Obstructive sleep apnea (OSA) serum decreases iron–sulfur cluster assembly enzyme (ISCU) via SREBP2 (sterol regulatory element–binding protein 2) induction of microRNA 210 (miR-210) in endothelial cells (ECs). (A, B, and D) Human umbilical vein ECs were transfected with SREBP2 siRNA (si-BP2) or pretreated with betulin (0.2 mg/ml) for 24 hours, then HC or OSA serum for another 24 hours. (C and E) ECs were isolated from aorta of EC-specific SREBP2-overexpression transgenic mice (three males and three females) and their WT littermates (three males and three females). Protein concentrations of SREBP2, ISCU, and β-actin (loading control) were detected using western blot analysis (A and B). SREBP2 and ISCU mRNA concentrations were detected using quantitative PCR with β-actin as an internal control (A–C). Mitochondrial respiratory complex I activity was evaluated using enzyme activity assay (D). Data are shown as mean ± SEM from at least three independent experiments. Statistical significance was determined using the Kruskal-Wallis test with Dunn’s multiple comparisons or the two-tailed Mann-Whitney U test. *P < 0.05 compared with control or between two indicated groups. BP2-Tg = endothelial cell–specific SREBP2-overexpression transgenic; HC = healthy control; MT DNA = mitochondrial DNA; WT = wild-type.

Figure 7.

SREBP2 (sterol regulatory element–binding protein 2)–microRNA 210 (miR-210) impairs mitochondrial function in mice exposed to intermittent hypoxia (IH). (A–G) Eight-week-old C57Bl/6j mice were exposed to normoxia (21% O₂; control [Ctrl], n = 10 male mice) or IH (cycles of 60 s 21% O₂ + 30 s 10% O₂ for 8 h/d), with (n = 12 males) or without (n = 15 males) betulin. (A and G) Body weight, SBP, and DBP were assessed before and 2 weeks after IH treatment or under normoxia. The concentrations of miR-210 in circulation (B) and in CD31⁺ MPs (C) were quantified using quantitative PCR. Caenorhabditis elegans microRNA 39 was used as a spike-in control.

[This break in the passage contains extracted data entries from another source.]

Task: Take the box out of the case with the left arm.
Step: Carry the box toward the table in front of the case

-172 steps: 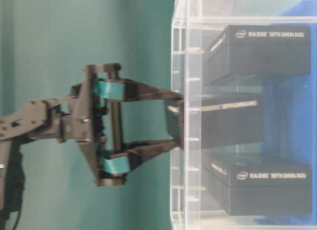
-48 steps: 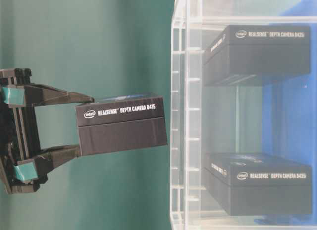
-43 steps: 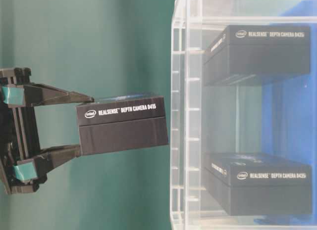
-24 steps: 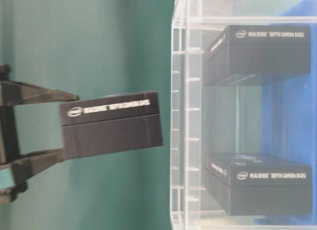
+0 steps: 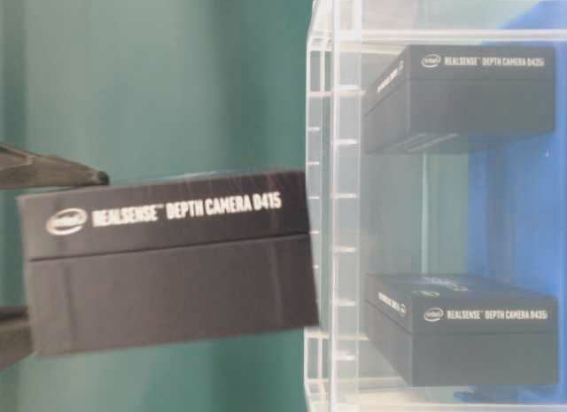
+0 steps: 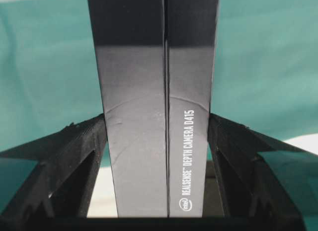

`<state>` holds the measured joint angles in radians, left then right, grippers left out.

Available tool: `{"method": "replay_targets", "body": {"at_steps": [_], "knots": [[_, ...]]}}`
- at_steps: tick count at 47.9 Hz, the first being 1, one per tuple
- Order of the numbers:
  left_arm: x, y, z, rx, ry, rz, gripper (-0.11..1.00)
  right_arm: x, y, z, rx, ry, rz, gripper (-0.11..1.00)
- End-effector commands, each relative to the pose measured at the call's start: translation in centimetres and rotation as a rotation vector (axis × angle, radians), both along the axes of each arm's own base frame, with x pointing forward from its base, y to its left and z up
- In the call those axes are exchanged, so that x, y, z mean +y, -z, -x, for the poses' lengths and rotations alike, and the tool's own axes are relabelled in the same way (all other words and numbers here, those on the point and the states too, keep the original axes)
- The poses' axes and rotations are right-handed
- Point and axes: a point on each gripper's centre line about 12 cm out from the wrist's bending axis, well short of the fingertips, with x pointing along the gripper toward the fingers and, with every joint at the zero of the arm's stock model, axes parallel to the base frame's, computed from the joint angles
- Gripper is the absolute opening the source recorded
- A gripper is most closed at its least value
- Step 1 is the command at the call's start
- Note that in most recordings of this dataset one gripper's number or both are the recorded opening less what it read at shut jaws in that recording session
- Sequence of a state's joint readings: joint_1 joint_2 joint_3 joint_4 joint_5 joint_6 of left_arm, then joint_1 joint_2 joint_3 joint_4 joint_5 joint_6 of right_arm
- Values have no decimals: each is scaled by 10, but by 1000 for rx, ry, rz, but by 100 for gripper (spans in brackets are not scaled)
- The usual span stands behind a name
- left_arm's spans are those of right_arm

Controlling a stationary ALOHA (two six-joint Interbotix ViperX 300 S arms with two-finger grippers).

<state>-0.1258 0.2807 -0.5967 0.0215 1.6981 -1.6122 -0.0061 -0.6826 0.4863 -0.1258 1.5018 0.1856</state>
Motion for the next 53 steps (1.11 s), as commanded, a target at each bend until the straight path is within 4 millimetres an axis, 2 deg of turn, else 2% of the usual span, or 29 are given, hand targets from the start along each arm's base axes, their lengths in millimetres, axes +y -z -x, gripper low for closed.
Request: {"method": "replay_targets", "body": {"at_steps": [1, 11, 17, 53], "knots": [[-17, -27, 16, -69, 0, 13, 61, 0, -4, 0, -14, 2, -3, 1], [-48, -19, 27, -39, 1, 13, 61, 0, -3, 0, -11, 2, 0, 1], [-58, -16, 32, -35, 5, 17, 61, 0, -3, 0, -9, 0, 0, 1], [-56, -8, 36, -57, -19, 17, 61, 1, -3, 0, -8, 3, -7, 1]]}}
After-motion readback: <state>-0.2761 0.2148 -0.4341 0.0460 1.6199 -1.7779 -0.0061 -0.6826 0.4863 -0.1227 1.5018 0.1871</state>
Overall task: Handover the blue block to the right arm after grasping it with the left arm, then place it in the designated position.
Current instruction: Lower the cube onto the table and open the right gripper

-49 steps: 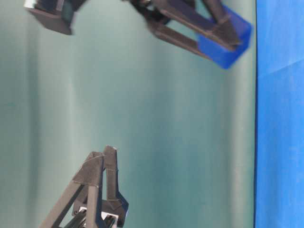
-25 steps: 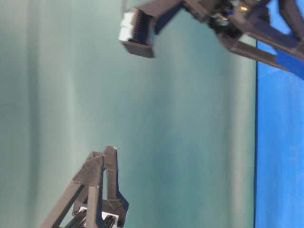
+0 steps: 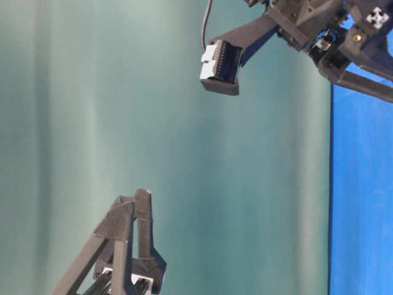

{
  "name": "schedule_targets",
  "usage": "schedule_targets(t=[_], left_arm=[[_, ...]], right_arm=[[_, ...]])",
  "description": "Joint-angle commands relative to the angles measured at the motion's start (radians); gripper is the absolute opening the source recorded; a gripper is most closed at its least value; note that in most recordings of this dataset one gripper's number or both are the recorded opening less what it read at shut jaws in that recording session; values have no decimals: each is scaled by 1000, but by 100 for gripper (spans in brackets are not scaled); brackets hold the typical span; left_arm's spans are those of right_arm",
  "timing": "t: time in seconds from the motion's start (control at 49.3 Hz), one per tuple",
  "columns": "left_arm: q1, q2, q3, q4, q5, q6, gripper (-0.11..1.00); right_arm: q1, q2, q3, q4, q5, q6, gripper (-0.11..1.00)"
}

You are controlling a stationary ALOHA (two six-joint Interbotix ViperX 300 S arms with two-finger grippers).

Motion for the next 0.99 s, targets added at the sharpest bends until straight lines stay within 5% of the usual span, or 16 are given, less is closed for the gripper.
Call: schedule_targets(t=[0.0, 0.71, 0.893, 0.974], left_arm=[[-3, -8, -25, 2, -11, 0, 93], [-5, -9, -25, 2, -11, 3, 93], [-5, -9, -25, 2, -11, 5, 93], [-5, -8, -25, 2, -11, 5, 93]], right_arm=[[-9, -11, -14, 3, -9, -3, 52], [-12, -9, -18, 20, -14, 0, 53], [-12, -11, -17, 34, -11, 0, 94], [-12, -11, -18, 37, -11, 0, 93]])
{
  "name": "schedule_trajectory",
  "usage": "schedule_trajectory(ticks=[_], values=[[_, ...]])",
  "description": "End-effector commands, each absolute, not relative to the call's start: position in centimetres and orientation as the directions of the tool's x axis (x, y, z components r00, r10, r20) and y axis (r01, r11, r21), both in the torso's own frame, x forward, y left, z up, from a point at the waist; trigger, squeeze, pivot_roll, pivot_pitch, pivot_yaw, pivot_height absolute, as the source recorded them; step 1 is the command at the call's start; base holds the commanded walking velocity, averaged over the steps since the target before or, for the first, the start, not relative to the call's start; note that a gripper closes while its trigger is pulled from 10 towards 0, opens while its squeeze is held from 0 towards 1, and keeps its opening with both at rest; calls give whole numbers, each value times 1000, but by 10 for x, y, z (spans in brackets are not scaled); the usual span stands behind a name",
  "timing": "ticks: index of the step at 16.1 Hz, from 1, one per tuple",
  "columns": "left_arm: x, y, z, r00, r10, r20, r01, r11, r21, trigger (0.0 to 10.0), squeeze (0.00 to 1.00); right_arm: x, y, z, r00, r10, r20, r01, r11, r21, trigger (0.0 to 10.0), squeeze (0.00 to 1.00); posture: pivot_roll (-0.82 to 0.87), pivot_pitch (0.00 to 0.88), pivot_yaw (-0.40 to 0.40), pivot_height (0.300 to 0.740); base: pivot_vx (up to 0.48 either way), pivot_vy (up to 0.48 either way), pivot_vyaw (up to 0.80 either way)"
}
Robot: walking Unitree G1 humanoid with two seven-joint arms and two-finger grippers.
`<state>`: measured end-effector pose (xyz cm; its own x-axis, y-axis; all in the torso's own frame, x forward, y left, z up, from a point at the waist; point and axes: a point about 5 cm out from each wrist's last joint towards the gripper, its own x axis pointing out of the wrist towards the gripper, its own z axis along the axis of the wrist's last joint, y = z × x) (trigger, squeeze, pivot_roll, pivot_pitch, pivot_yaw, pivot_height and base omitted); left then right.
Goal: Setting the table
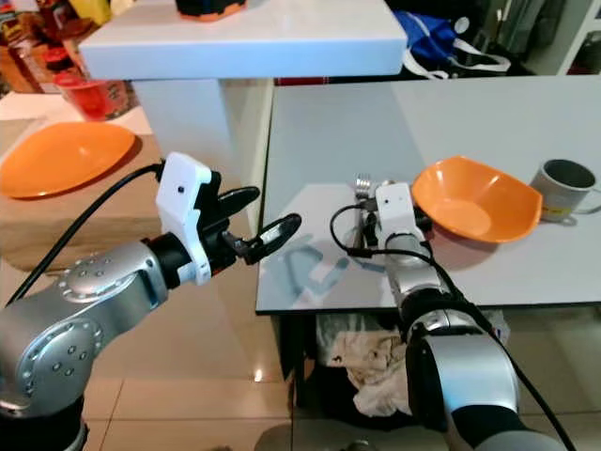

SREBP2 and ISCU1/2 (iron–sulfur cluster assembly enzyme 1/2) mRNA concentration (D) or protein concentrations (E and H) in mice aortas were quantified using quantitative PCR or western blot, respectively. (F) Lung tissues were extracted from mice, and mitochondrial respiratory complex I activity was assessed. Data are shown as mean ± SEM. Statistical significance was determined using one-way ANOVA followed by the Bonferroni post hoc test or two-tailed Student’s t test (for parametric data). Statistical significance of nonparametric data was determined using the Kruskal-Wallis test with Dunn’s multiple comparisons or the two-tailed Mann-Whitney U test. *P < 0.05 between indicated groups. CD31 = cluster of differentiation 31; DBP = diastolic blood pressure; FC = fold change; MP = microparticles; SBP = systolic blood pressure.